Just wondering why the left leg is kicked back so far, doesn't look natural to me.


----------



## Rick Acker (Sep 26, 2002)

That Pintail is in the stretching pose...Something they only do a few times a day. I raise ducks. As you can see by the photo's, the foot is in the right place.


----------



## Rick Acker (Sep 26, 2002)

And one more for you.


----------



## HUNTNFISHND (Mar 16, 2004)

Thanks Rick! Looks like the wing should have been stretched back and fanned a bit more then. oke:

Certainly not the way I would have had it done, but to each there own!

:beer:


----------



## Rick Acker (Sep 26, 2002)

HUNTNFISHND said:


> Thanks Rick! Looks like the wing should have been stretched back and fanned a bit more then. oke:
> 
> Certainly not the way I would have had it done, but to each there own!
> 
> :beer:


The Leg is not back as far as it could've of either, much like the wing...The bird is in the process of a full stretch. I guess I know who to consult on future bird mounts... :beer: Yea, it's not a common pose, but if you spend enough time watching ducks like I do, you will see them do it and I think it's a neat pose. But like opinions do vary.


----------



## HUNTNFISHND (Mar 16, 2004)

Rick Acker said:


> I guess I know who to consult on future bird mounts...

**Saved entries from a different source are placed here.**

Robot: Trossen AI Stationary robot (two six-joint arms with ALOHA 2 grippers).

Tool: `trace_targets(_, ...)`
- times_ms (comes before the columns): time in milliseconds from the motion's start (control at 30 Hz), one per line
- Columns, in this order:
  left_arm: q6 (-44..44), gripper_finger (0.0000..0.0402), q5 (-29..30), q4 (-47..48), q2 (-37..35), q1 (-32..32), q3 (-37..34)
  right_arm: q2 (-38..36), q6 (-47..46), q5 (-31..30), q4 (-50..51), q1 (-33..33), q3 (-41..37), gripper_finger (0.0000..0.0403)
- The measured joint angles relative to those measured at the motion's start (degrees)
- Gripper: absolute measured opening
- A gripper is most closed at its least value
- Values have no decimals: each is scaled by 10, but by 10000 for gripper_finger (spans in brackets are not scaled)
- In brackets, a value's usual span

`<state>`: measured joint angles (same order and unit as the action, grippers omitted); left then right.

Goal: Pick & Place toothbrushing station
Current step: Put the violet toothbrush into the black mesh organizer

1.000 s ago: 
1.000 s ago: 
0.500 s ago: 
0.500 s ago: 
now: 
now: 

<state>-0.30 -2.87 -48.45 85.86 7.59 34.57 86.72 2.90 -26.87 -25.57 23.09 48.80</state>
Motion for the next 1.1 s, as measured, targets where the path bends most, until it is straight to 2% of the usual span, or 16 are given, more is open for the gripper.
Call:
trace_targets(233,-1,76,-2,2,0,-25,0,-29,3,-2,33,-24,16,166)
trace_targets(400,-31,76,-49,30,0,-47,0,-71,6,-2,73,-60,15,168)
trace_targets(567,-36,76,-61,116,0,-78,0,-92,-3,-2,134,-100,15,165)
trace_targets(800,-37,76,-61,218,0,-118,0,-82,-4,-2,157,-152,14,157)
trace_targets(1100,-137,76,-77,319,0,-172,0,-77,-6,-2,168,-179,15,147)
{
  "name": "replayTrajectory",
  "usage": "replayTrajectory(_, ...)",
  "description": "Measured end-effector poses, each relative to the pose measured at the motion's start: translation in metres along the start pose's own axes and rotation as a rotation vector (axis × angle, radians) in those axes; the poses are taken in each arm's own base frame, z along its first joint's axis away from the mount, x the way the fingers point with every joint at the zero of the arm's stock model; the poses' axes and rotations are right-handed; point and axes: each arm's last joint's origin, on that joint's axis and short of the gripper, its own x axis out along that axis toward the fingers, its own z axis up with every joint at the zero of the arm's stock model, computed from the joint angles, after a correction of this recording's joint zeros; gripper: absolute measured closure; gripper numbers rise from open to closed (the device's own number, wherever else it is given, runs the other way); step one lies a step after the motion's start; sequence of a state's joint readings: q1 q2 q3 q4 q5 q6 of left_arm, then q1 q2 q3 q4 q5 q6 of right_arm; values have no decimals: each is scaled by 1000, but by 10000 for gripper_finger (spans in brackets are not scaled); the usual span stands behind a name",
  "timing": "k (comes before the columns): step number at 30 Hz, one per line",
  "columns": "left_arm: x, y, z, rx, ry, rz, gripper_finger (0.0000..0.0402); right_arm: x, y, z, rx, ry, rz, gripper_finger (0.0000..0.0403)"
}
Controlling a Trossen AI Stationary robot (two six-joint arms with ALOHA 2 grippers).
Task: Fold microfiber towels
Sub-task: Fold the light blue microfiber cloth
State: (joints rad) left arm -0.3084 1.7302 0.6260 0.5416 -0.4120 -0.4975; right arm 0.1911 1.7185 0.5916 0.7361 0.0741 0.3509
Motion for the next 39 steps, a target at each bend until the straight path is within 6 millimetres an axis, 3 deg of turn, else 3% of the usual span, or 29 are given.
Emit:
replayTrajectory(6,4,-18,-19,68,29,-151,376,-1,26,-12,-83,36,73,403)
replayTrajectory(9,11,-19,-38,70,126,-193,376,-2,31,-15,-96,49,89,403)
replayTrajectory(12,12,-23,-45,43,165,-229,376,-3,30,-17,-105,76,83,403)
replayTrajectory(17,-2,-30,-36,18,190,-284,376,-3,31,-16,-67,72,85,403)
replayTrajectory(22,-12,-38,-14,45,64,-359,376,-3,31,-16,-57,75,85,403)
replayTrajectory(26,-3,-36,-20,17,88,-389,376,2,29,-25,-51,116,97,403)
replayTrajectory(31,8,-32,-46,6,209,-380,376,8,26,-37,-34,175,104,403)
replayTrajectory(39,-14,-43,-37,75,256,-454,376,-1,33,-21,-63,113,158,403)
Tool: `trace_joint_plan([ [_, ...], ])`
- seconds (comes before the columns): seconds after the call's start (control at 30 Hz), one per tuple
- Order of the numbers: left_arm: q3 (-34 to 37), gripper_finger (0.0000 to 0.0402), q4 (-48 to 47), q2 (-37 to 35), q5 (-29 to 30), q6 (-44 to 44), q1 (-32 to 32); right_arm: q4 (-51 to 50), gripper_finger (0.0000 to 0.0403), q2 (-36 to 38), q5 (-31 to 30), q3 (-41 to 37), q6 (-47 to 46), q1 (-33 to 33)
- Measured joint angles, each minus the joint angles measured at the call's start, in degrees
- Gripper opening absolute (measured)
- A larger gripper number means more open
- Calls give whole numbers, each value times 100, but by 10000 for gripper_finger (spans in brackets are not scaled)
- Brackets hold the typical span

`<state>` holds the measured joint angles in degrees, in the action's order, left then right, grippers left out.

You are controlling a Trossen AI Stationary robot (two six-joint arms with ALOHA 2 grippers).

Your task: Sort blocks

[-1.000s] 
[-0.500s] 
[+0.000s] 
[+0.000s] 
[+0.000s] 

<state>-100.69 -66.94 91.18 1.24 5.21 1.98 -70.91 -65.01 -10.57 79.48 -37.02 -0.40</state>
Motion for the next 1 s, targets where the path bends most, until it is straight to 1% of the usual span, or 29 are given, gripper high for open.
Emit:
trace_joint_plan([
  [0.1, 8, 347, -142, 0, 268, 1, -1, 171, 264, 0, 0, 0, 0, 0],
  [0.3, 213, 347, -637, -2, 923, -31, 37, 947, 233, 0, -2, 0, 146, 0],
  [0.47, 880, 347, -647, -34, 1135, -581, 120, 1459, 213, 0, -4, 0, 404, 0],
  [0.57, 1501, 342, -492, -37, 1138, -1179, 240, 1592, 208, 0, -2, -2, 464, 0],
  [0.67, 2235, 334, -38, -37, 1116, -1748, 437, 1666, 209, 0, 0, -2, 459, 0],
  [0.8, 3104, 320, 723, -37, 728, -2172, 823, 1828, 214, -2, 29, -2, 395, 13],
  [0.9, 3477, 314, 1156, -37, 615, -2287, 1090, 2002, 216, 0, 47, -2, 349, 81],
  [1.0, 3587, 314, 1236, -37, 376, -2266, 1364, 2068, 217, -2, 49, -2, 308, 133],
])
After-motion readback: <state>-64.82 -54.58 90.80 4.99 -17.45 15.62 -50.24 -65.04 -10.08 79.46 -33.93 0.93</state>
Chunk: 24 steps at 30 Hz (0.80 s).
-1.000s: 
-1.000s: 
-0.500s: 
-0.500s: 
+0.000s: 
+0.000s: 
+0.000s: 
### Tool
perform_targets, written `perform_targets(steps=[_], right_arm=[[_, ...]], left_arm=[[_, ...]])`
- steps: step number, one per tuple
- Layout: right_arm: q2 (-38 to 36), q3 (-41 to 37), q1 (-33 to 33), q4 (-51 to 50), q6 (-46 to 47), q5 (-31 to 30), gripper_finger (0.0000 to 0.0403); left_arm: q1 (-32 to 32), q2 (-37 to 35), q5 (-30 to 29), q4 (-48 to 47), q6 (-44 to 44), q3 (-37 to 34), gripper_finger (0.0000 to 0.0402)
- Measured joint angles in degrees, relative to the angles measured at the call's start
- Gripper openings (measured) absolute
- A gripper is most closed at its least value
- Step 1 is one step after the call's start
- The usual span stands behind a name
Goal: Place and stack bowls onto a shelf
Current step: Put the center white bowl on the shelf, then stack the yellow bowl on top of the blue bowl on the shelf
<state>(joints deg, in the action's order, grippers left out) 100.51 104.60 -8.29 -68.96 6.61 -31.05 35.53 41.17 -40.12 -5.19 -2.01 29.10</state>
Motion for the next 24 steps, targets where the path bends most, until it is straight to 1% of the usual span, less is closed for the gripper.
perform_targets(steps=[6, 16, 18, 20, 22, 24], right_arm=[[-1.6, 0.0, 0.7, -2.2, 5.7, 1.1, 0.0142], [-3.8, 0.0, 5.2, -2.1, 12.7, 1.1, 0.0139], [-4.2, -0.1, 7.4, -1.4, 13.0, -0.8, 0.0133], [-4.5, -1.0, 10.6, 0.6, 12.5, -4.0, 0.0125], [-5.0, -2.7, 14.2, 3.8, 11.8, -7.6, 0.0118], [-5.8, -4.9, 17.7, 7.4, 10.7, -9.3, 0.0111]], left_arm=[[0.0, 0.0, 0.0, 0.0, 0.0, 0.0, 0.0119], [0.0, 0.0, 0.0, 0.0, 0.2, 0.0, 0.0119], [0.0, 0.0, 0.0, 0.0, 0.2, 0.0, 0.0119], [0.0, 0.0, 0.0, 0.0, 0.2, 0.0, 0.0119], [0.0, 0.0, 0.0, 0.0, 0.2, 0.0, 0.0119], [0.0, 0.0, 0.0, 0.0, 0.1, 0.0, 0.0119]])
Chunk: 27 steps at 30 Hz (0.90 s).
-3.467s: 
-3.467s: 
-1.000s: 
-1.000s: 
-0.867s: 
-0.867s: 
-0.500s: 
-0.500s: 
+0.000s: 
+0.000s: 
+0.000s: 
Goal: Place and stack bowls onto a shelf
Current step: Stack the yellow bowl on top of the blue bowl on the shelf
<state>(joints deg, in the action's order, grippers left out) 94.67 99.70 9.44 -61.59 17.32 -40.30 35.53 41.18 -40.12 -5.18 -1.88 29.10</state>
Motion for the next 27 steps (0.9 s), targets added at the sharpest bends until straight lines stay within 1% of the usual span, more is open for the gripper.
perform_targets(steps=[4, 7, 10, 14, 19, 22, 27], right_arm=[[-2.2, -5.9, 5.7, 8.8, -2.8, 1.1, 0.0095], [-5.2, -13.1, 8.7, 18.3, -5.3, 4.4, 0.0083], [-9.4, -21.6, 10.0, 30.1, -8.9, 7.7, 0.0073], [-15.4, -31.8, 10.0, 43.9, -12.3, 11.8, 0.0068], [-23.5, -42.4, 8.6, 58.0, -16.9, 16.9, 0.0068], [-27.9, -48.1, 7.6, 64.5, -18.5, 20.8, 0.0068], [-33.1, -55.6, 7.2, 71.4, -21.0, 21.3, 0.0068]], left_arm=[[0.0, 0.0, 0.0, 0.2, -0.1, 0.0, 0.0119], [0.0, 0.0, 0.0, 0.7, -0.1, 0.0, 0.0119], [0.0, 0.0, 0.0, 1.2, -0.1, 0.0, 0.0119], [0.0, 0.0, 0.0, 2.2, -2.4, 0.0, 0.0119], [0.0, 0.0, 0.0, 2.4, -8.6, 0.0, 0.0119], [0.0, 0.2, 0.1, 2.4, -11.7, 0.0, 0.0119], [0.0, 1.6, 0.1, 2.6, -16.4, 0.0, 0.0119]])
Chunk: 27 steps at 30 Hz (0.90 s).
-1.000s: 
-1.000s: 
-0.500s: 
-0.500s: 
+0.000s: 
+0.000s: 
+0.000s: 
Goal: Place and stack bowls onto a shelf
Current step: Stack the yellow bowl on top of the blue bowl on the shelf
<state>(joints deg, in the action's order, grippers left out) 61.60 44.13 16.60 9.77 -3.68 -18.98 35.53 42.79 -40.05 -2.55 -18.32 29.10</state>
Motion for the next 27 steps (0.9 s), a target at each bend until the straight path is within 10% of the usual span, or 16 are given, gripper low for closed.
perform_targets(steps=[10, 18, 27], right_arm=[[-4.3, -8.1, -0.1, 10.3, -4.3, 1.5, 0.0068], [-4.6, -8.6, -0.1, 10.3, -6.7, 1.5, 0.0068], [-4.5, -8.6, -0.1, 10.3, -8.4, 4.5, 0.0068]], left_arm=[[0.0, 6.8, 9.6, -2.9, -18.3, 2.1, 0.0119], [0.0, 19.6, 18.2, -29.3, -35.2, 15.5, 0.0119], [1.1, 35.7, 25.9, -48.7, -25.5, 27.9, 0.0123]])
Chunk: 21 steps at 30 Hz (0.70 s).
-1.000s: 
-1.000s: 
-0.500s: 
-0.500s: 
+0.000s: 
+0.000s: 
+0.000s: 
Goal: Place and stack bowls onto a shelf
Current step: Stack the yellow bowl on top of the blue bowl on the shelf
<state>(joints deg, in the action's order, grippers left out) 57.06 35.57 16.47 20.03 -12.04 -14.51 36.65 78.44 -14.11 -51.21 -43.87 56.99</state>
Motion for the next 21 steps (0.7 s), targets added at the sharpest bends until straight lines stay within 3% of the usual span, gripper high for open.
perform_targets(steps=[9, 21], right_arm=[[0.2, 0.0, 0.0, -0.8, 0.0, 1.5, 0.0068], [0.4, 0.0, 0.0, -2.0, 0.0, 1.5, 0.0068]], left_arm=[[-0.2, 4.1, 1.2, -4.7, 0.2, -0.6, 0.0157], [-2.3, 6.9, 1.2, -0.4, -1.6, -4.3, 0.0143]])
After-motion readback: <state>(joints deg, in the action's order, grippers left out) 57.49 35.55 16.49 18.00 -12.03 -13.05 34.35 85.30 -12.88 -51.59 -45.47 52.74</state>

You do a great job on your mounts and certainly don't need my help. Just thinking out loud. Sorry if it offended you.


----------



## Rick Acker (Sep 26, 2002)

no offence at all my friend. I appreciate the feedback! :beer:


----------



## shiawassee_kid (Oct 28, 2005)

i'm an artist by trade....and i think you nailed it. mount and pose is perfect. very nice. talent you have is very rare for sure.


----------



## ndwaterfowler (May 22, 2005)

Kick arse mount bud, looks great!

Chris


----------



## snow123geese (Feb 3, 2008)

Looks great!


----------